Trust3 AI has announced a new integration with the Snowflake AI Data Cloud aimed at strengthening governance for enterprise AI agents and improving access control for Model Context Protocol (MCP) environments. The integration is designed to help organizations manage how AI agents interact with enterprise data, tools, and Snowflake-managed services through centralized governance and policy enforcement.
The collaboration combines Trust3 AI’s policy-driven governance framework with Snowflake’s managed MCP server architecture, enabling enterprises to expose governed business data and services to AI agents without building separate MCP infrastructure.
According to Trust3 AI, enterprises increasingly require governance frameworks capable of managing how AI agents access business data, invoke tools, and interact with enterprise systems across cloud environments.
The integration introduces a data-product-centric approach that allows organizations to expose governed business data to AI agents as reusable logical products rather than direct access to raw schemas and storage assets.
Trust3 AI stated that its Data Products model abstracts underlying storage systems while enabling policy-driven access controls based on user context, data attributes, and regulatory obligations.
The company said this approach helps organizations maintain governance consistency while scaling AI-driven workflows and enterprise automation initiatives.

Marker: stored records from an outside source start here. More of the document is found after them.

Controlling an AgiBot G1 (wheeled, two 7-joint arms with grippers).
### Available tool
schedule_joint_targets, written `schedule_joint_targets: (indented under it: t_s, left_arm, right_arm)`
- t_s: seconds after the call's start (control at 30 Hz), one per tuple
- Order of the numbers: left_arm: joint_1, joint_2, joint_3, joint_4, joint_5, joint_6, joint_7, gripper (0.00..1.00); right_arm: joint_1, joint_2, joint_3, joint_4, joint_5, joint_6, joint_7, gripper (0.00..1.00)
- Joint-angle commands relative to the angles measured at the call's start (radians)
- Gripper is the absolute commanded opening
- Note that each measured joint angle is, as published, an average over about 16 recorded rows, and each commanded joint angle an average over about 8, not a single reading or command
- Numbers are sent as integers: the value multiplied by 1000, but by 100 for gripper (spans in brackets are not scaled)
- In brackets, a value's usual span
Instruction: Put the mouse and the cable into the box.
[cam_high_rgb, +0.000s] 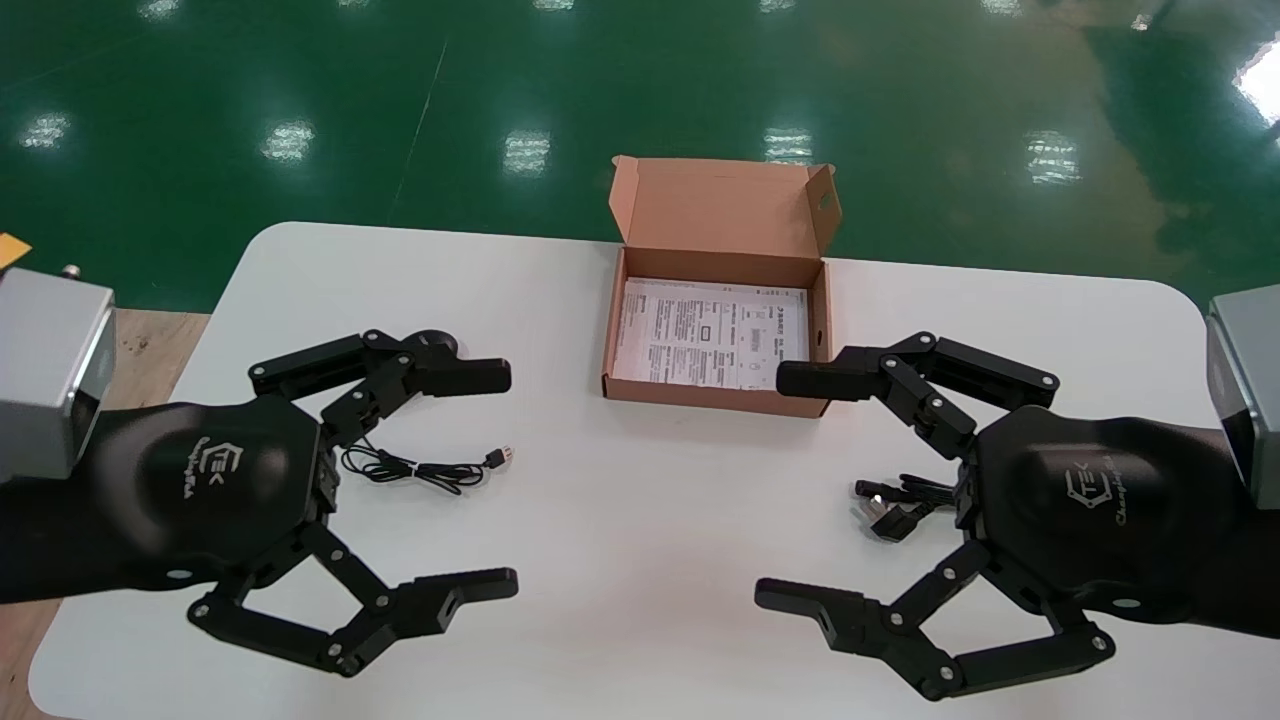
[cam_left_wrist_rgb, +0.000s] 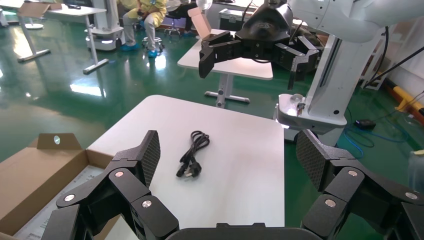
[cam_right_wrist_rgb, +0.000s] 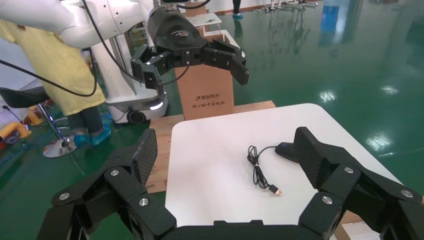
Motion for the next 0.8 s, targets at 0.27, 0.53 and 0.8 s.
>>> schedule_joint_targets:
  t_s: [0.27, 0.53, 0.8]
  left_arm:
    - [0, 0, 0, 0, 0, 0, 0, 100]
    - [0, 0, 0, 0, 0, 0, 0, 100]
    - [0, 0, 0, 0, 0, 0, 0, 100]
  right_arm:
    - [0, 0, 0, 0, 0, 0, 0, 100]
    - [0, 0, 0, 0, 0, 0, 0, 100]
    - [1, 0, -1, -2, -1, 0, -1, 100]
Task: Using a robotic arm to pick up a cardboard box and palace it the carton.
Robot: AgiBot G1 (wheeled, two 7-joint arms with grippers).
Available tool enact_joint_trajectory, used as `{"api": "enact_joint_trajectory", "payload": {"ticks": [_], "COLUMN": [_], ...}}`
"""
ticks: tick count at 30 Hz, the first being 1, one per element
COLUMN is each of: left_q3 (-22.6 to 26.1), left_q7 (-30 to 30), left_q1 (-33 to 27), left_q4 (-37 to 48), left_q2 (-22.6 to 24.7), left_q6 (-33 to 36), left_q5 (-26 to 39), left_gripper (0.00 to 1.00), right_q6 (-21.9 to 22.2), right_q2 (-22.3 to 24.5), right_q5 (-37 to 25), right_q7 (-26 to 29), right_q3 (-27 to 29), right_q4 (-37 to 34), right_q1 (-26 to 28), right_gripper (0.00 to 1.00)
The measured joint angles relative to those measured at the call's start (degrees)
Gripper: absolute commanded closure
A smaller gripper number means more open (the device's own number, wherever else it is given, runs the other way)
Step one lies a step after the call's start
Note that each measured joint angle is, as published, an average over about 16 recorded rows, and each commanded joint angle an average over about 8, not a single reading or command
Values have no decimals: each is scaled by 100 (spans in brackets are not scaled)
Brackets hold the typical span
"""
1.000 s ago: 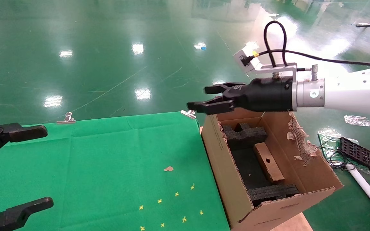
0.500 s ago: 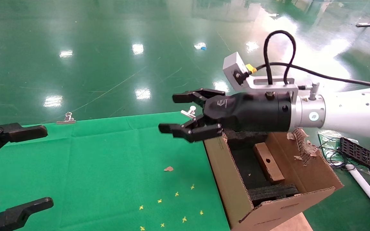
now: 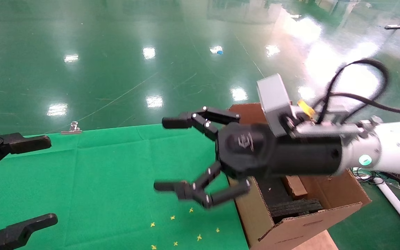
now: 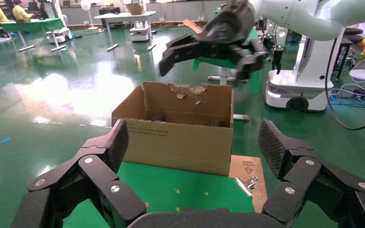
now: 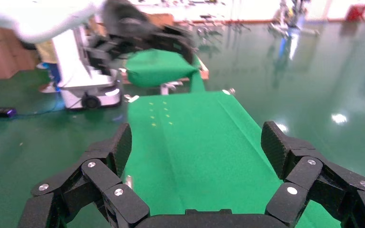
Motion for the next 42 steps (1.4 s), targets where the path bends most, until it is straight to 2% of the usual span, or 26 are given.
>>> {"api": "enact_joint_trajectory", "payload": {"ticks": [6, 12, 42], "left_q3": [1, 2, 1], "left_q7": [1, 1, 1], "left_q1": [0, 1, 1], "left_q4": [1, 1, 1], "left_q2": [-1, -1, -1], "left_q6": [-1, -2, -2], "left_q5": [-1, -2, -2], "left_gripper": [0, 0, 0], "right_q6": [-119, -153, -101], "right_q2": [37, 49, 33], "right_q5": [141, 184, 115], "right_q7": [-128, -162, -121], "right_q3": [372, 479, 316], "right_q4": [355, 456, 304], "right_q1": [-336, -433, -286], "right_gripper": [0, 0, 0]}}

The integration also supports Snowflake-managed MCP server capabilities, including Cortex Analyst, Cortex Search, Cortex Agents, SQL execution, and custom enterprise tools exposed through standards-based MCP interfaces.
Snowflake’s architecture provides OAuth-based authentication, role-based access controls, and separate permissions for connecting to MCP servers versus accessing underlying tools.
Trust3 AI stated that the integration extends these capabilities by applying centralized governance policies and mapping approved business data products to MCP-accessible services.
This model is designed to help enterprises avoid exposing raw physical data assets directly to AI systems while supporting governed tool discovery and agent interaction workflows.
According to Trust3 AI, the integration emphasizes least-privilege access models, fine-grained authorization, and centralized policy enforcement for enterprise AI environments.
The company noted that enterprises deploying agentic AI systems face growing risks related to tool misuse, inconsistent access policies, and unmanaged AI interactions across distributed systems.
By integrating with Snowflake Cortex Agents and Snowflake Intelligence, Trust3 AI aims to help organizations maintain consistent governance and access mediation across conversational AI experiences and AI-driven automation workflows.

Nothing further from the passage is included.